À Aix-Marseille Université, un tiers des mobilités sont réservées aux étudiants de la faculté de lettres. "Il arrive que sur certaines destinations il y ait très peu de places, notamment pour les pays en dehors de l'Europe comme la Corée du Sud par exemple", souligne Christine Logier, directrice des relations internationales. "Dans les faits, on peut parfois déroger à la règle de réciprocité. On fait des exceptions", tempère Irina Nicoleta Simion.
La responsable de l'université de Strasbourg l'affirme d'ailleurs : il y a souvent plus de partenariats que de mobilités vraiment réalisées. "Il y a une sélection : nous prenons en compte les résultats académiques mais aussi la préparation linguistique et culturelle, la motivation. Ensuite, le partenaire fait aussi sa sélection. Ce qui explique pourquoi tous les étudiants ne partent pas."

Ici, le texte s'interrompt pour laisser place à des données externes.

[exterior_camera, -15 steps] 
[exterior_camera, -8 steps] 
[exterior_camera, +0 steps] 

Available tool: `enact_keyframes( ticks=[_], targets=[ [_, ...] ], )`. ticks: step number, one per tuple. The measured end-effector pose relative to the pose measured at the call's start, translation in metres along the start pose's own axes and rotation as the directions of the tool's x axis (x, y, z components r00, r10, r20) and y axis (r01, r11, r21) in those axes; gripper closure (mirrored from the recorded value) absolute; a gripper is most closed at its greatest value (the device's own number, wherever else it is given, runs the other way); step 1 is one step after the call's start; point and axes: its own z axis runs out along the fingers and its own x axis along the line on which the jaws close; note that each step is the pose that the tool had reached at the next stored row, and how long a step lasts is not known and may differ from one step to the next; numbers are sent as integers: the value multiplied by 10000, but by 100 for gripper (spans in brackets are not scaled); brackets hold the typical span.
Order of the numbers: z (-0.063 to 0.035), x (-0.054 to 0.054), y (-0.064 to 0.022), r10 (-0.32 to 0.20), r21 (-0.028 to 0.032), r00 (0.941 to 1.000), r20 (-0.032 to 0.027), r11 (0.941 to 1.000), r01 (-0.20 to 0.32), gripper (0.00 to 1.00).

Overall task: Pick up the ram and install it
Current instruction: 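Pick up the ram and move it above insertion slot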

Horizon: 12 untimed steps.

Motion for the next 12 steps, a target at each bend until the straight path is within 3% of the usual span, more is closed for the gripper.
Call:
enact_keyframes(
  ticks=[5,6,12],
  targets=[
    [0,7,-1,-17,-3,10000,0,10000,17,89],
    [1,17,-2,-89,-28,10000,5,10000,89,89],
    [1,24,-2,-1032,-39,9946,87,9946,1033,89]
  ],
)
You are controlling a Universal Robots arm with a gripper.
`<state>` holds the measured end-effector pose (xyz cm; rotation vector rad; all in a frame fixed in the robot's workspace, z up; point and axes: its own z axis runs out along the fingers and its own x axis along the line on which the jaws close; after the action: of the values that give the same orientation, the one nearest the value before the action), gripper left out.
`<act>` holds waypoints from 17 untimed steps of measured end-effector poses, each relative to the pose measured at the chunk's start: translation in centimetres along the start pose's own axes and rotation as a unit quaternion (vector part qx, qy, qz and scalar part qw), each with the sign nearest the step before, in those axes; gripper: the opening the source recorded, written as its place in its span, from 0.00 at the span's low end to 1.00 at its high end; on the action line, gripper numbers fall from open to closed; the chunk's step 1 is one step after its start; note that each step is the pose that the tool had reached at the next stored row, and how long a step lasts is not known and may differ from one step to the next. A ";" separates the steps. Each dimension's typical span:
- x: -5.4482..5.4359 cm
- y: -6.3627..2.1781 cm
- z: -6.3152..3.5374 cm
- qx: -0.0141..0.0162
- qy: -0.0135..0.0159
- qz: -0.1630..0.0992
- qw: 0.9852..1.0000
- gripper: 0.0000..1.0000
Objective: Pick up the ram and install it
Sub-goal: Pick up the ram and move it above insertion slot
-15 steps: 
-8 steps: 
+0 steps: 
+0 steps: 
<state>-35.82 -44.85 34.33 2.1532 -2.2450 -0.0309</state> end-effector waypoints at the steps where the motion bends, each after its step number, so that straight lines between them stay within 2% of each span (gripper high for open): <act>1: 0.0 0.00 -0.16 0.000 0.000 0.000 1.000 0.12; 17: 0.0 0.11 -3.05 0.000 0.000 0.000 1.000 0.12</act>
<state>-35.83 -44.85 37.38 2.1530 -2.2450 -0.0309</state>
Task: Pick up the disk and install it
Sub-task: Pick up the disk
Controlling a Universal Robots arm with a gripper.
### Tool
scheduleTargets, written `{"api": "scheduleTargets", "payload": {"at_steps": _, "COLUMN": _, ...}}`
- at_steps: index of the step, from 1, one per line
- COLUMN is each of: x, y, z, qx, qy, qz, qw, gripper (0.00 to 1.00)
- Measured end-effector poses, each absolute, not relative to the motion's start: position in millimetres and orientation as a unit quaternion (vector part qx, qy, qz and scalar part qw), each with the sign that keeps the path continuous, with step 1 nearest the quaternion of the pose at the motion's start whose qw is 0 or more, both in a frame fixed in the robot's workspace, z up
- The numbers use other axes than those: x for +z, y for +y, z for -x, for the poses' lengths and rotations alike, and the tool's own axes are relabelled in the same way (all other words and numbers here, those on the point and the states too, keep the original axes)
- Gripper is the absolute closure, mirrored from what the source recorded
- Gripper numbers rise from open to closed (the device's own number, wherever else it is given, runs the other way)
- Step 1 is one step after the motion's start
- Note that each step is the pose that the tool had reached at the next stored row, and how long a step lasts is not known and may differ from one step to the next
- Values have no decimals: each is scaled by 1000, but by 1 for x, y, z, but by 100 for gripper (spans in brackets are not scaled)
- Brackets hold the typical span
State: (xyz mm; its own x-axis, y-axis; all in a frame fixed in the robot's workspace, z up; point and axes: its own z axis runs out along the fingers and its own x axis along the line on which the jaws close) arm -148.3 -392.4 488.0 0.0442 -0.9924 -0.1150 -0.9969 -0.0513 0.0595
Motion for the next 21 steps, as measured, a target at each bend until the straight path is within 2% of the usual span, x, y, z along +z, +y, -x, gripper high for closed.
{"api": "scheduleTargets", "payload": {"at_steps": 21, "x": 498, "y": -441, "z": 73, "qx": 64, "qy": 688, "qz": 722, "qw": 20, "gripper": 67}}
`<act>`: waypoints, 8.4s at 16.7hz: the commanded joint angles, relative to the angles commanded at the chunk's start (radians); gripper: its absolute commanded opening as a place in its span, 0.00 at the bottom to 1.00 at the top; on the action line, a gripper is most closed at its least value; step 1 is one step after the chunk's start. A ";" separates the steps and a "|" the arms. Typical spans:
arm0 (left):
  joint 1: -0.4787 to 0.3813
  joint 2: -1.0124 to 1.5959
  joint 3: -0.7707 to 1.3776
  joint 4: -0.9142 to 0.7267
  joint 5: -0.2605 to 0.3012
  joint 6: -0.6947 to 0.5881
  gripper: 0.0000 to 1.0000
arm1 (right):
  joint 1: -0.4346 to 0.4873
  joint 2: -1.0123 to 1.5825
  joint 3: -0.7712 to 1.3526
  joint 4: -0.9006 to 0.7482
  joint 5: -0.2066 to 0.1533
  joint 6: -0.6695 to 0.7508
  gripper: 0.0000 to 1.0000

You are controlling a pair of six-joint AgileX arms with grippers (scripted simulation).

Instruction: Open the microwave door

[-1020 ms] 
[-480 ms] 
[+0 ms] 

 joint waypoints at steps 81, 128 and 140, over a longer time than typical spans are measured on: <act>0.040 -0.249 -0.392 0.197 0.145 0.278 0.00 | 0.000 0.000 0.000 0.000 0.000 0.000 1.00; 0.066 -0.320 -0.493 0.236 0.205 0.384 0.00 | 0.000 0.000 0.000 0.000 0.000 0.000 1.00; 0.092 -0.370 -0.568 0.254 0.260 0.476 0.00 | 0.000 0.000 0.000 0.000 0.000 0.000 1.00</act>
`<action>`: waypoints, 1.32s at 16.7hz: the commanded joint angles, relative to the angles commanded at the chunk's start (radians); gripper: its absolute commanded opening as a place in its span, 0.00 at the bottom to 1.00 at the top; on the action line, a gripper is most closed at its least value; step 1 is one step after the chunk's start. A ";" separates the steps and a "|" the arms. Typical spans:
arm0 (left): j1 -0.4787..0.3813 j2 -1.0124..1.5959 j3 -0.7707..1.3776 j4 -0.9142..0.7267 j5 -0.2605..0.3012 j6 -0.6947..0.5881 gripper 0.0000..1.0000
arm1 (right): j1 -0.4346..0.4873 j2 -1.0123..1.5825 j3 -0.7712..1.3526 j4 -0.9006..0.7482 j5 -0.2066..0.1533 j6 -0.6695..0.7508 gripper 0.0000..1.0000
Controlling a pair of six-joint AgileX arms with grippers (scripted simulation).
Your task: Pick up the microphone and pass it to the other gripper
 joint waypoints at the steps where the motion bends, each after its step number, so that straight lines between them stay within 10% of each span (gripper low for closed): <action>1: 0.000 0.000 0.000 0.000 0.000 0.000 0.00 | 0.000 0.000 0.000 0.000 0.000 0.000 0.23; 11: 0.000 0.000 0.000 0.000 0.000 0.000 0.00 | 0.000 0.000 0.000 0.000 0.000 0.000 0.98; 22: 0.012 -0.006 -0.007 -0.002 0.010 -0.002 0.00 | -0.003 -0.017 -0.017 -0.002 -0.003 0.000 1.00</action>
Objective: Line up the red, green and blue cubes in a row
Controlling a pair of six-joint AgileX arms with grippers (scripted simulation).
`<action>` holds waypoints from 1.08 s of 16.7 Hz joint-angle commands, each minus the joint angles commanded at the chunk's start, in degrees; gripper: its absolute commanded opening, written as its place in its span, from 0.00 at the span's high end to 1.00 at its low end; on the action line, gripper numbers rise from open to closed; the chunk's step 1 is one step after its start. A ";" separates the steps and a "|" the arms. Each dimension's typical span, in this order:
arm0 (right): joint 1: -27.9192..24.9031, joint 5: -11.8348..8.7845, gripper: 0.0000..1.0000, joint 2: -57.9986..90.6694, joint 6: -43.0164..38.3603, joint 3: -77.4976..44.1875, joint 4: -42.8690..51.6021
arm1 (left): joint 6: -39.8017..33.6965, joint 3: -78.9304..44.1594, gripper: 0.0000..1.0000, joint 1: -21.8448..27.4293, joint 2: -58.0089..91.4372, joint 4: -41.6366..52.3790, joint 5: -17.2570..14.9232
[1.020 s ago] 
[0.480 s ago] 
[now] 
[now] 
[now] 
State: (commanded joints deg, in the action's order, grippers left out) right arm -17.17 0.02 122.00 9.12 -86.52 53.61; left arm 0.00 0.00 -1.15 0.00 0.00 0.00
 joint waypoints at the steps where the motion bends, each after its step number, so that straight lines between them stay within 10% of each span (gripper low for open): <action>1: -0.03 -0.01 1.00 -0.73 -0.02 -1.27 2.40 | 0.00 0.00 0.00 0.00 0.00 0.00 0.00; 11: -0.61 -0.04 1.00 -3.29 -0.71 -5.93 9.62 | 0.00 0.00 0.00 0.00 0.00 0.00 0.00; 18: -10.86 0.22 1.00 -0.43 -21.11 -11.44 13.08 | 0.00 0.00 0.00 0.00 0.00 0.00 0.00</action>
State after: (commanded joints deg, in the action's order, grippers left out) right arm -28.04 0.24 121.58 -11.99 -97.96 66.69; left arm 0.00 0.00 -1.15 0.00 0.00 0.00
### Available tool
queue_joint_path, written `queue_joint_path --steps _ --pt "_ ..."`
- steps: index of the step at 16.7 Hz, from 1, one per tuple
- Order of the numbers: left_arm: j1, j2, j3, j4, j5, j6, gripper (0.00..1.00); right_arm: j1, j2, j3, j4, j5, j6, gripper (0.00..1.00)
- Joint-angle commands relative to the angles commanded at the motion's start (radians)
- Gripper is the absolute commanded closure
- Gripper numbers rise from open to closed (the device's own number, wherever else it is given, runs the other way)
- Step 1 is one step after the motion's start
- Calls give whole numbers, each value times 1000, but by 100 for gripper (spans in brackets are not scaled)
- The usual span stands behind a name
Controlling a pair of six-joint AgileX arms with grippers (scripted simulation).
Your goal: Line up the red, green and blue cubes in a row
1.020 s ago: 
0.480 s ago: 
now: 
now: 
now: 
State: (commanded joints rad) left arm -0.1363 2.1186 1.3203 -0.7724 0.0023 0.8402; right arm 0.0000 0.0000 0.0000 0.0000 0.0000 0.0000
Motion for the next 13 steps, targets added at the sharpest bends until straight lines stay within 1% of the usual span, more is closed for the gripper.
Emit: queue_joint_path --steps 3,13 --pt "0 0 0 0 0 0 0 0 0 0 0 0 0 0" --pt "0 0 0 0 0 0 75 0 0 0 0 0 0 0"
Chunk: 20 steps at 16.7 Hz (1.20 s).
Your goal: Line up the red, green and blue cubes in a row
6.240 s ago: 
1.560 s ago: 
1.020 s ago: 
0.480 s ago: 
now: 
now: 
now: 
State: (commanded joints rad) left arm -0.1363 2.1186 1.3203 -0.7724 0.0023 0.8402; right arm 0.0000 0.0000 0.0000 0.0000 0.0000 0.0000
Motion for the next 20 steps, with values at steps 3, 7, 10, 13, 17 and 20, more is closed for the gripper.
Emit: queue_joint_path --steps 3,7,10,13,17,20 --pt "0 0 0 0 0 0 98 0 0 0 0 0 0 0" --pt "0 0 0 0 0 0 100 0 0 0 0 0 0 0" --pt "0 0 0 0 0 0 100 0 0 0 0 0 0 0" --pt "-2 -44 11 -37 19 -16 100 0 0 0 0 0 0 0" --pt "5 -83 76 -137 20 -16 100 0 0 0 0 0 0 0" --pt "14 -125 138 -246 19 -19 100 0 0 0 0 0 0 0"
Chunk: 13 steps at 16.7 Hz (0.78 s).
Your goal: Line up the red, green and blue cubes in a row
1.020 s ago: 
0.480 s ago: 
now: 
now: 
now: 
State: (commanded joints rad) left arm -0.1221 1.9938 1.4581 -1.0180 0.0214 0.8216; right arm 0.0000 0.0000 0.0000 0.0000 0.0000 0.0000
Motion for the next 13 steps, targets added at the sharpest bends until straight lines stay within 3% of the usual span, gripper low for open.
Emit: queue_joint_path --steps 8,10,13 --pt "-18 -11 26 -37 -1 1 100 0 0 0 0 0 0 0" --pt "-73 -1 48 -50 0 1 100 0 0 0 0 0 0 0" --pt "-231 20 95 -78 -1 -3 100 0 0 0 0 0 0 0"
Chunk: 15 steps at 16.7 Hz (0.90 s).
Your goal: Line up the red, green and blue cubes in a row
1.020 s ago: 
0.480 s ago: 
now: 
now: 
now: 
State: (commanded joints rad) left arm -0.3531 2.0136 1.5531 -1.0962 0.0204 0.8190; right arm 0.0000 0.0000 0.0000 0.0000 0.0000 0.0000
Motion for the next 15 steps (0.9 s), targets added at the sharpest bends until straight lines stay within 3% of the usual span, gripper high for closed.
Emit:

La directrice des relations internationales d'Aix-Marseille Université met aussi en garde sur la faisabilité des projets. "Une mobilité, il faut pouvoir l'assumer financièrement. On ne peut pas mettre un étudiant en difficulté sur le plan scolaire ou financier. Ils sont donc accompagnés par un référent mobilité au sein de leur UFR pour les conseiller dans leur choix, les bourses, les démarches…"
Places restreintes, partenariats très encadrés, cohérence pédagogique… Vous l'aurez compris, si tous les étudiants ont l'occasion de partir étudier à l'étranger pendant leur cursus, les possibilités peuvent être réduites ou contraintes : autant s'y prendre très en avance pour mettre toutes les chances de votre côté.